Les Urbainculteurs cultivent des légumes sur les terrains de l'ancien Marché du Vieux-Port depuis 2020

Photo : Radio-Canada / Marc-Antoine Lavoie

Mince consolation pour les résidents du secteur : les Urbainculteurs prévoient tout de même vendre leurs surplus de production maraîchère sur place, avec un petit kiosque, à raison d’une journée par semaine.

Toujours espoir

Le porte-parole de la Ville de Québec, David O’Brien, ne précise pas combien de partenaires potentiels ont été sondés jusqu’ici pour organiser ce marché saisonnier, mais confirme que le constat fut clair.

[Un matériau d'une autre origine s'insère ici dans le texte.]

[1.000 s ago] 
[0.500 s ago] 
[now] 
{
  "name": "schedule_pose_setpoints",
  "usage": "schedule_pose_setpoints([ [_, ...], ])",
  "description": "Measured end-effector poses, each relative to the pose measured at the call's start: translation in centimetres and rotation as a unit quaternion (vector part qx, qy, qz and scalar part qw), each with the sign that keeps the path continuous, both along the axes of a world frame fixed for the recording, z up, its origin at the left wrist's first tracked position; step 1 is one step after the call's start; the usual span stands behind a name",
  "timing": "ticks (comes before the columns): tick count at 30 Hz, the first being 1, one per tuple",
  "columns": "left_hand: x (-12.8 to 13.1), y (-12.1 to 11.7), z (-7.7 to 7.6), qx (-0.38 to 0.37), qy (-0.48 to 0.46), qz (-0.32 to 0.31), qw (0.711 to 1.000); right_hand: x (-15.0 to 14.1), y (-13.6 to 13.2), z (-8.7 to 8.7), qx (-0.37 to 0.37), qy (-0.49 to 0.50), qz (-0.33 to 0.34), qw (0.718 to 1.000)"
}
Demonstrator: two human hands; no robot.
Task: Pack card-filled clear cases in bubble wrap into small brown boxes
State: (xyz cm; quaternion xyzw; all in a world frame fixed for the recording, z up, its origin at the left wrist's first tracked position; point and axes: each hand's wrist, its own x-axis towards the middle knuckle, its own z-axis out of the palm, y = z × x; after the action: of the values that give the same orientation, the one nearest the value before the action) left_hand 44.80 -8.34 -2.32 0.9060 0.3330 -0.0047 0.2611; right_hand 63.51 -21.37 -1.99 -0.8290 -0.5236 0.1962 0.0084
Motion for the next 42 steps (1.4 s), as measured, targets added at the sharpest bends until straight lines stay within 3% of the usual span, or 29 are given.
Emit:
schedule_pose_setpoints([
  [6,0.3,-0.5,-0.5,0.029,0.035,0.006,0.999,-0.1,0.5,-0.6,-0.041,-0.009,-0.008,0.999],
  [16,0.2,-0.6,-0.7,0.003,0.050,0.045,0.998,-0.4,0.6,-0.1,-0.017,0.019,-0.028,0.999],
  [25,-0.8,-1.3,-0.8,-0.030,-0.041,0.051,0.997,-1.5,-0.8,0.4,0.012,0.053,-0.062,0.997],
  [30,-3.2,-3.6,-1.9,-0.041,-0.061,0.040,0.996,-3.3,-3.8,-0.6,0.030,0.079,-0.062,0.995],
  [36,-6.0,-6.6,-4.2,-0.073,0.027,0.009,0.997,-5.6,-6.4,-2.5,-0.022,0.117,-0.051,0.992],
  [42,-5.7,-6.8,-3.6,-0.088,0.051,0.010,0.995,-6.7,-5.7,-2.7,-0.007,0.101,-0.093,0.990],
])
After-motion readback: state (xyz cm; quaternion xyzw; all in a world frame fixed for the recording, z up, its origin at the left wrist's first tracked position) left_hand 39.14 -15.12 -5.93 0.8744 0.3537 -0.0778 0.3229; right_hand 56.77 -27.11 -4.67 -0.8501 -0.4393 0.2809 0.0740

Tous souhaitent avant tout consacrer leurs énergies à leur mission première, et ne pas s’étendre vers des activités secondaires, résume-t-il par courriel.

« Rappelons aussi que les petits marchés qui ont connu du succès au fil des ans sur le territoire émanent tous d’initiatives du milieu. »

— Une citation de  David O'Brien, porte-parole de la Ville de Québec

M. O’Brien affirme cependant que la Ville a toujours comme objectif d’avoir éventuellement un marché public de quartier dans le secteur du bassin Louise et est toujours à la recherche d’un partenaire pour l'opérer.

La Ville entend donc poursuivre ses démarches de consultation auprès d’associations et regroupements locaux, et auprès des conseils de quartier du secteur, afin de trouver une solution viable, conclut-il.